■ HOW TO COMPLETE THIS TASK
Scan the records below and copy every line that contains the string "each".

■ RECORDS PROVIDED

>>>>>

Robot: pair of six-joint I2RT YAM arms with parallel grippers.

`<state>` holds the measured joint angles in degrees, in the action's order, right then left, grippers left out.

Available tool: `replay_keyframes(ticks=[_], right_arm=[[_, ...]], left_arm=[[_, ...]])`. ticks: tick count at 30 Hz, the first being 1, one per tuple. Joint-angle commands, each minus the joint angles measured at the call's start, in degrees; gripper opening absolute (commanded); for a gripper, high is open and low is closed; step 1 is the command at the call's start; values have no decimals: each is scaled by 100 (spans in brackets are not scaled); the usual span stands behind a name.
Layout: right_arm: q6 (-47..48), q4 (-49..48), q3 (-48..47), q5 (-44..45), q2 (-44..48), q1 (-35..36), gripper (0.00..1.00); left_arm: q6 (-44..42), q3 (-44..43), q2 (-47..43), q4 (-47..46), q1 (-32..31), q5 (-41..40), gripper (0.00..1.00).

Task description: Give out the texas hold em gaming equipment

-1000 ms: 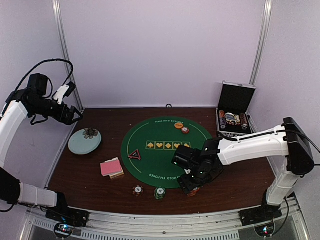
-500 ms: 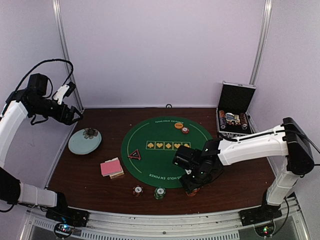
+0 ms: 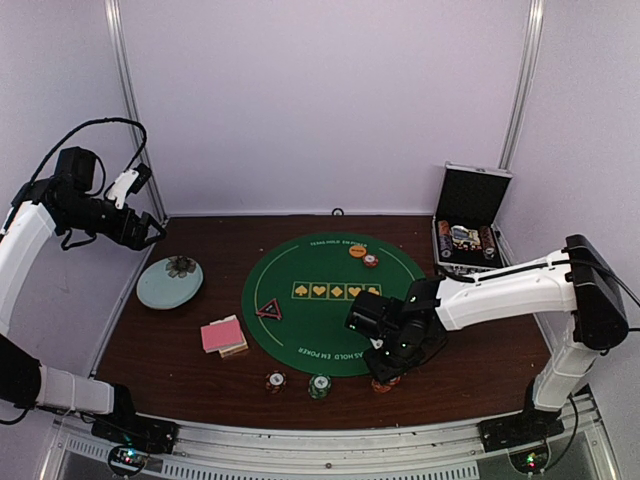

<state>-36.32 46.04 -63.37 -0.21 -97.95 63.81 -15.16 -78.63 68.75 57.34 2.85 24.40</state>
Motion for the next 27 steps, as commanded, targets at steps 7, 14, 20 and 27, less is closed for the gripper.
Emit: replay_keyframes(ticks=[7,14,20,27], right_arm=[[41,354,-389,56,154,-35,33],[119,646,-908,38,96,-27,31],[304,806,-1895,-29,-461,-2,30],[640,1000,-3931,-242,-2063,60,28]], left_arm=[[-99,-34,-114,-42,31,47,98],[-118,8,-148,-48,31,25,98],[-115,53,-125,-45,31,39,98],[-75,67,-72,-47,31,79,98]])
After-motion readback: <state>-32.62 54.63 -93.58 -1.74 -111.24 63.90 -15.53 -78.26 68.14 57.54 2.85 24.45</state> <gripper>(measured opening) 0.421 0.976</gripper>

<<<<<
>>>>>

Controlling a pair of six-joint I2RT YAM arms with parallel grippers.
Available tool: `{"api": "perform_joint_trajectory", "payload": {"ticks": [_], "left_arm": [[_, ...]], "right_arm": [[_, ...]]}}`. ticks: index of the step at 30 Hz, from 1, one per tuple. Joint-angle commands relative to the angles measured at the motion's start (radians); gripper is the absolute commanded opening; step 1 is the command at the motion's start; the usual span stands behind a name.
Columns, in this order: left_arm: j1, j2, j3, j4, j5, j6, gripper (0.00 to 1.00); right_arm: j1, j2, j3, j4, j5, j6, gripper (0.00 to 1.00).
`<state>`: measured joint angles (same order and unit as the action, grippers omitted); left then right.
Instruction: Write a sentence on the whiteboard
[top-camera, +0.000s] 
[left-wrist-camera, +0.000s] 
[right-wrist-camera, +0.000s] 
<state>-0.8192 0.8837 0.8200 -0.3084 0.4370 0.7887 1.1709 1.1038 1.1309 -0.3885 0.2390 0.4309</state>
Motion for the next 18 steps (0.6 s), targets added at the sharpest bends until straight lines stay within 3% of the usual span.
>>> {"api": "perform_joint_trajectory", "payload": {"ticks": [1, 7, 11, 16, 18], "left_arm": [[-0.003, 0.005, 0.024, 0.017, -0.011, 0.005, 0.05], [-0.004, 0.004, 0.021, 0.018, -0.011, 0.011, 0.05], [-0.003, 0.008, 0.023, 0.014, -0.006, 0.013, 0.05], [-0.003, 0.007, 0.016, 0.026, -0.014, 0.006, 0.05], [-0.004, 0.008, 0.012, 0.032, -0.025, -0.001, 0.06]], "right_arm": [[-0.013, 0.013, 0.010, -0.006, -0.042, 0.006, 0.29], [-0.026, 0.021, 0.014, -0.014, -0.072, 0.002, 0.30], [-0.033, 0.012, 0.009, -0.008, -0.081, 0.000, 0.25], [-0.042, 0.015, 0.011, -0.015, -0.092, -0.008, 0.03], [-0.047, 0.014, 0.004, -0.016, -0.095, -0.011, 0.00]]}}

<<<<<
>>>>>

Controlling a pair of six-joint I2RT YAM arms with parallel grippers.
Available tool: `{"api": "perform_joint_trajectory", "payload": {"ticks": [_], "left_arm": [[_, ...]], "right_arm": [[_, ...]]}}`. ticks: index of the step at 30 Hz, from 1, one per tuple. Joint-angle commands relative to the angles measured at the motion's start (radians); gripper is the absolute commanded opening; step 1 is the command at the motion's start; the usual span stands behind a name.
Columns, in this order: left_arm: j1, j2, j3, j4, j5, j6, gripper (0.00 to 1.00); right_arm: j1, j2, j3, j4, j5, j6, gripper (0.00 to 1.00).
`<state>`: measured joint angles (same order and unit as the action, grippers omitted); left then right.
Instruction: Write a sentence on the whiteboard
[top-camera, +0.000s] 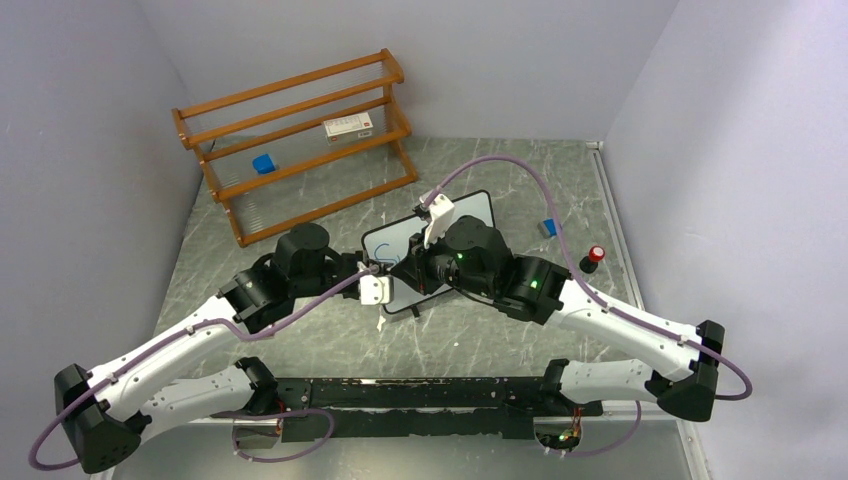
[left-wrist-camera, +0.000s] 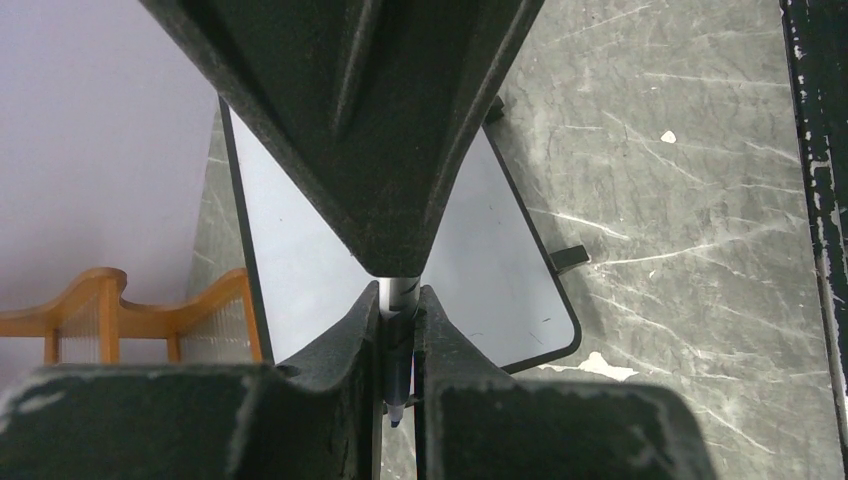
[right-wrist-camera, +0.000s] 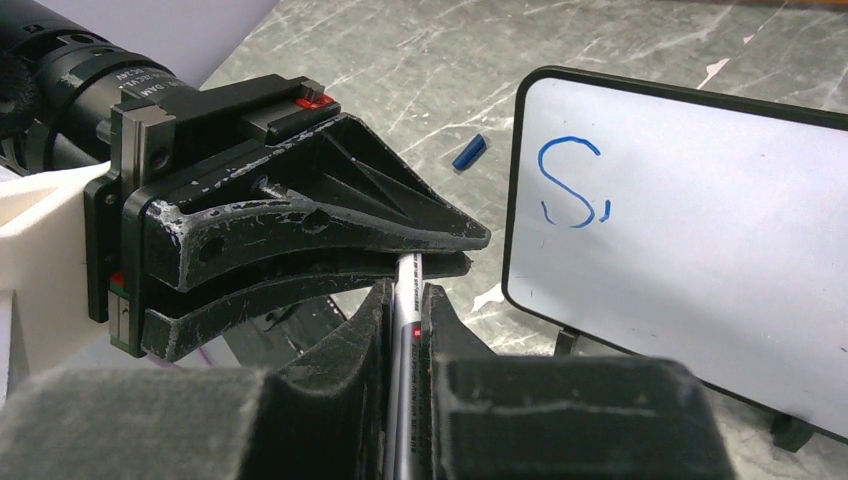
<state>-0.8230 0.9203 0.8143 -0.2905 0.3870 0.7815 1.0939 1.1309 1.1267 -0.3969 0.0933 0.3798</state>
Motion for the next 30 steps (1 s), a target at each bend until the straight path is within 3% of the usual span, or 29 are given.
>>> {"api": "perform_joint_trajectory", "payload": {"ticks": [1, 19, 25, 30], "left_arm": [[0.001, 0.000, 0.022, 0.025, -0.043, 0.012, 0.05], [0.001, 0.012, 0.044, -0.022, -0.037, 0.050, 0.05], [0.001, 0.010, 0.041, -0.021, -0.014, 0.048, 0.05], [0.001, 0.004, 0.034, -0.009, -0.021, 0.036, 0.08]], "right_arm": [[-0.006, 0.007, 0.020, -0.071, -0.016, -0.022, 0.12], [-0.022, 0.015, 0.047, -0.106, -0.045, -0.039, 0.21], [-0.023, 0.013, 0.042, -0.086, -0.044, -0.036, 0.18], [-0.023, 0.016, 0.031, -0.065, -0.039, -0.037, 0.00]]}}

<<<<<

■ ANSWER FOR THE TASK
Available tool: `replay_keyframes(ticks=[_], right_arm=[[_, ...]], left_arm=[[_, ...]])`. ticks: tick count at 30 Hz, the first being 1, one per tuple. Joint-angle commands, each minus the joint angles measured at the call's start, in degrees; gripper opening absolute (commanded); for a gripper, high is open and low is closed; step 1 is the command at the call's start; values have no decimals: each is scaled by 100 (spans in brackets are not scaled); the usual span stands behind a name.
Motion for the next 30 steps (1 s), a target at each bend until the straight path is within 3% of the usual span, or 29 are given.

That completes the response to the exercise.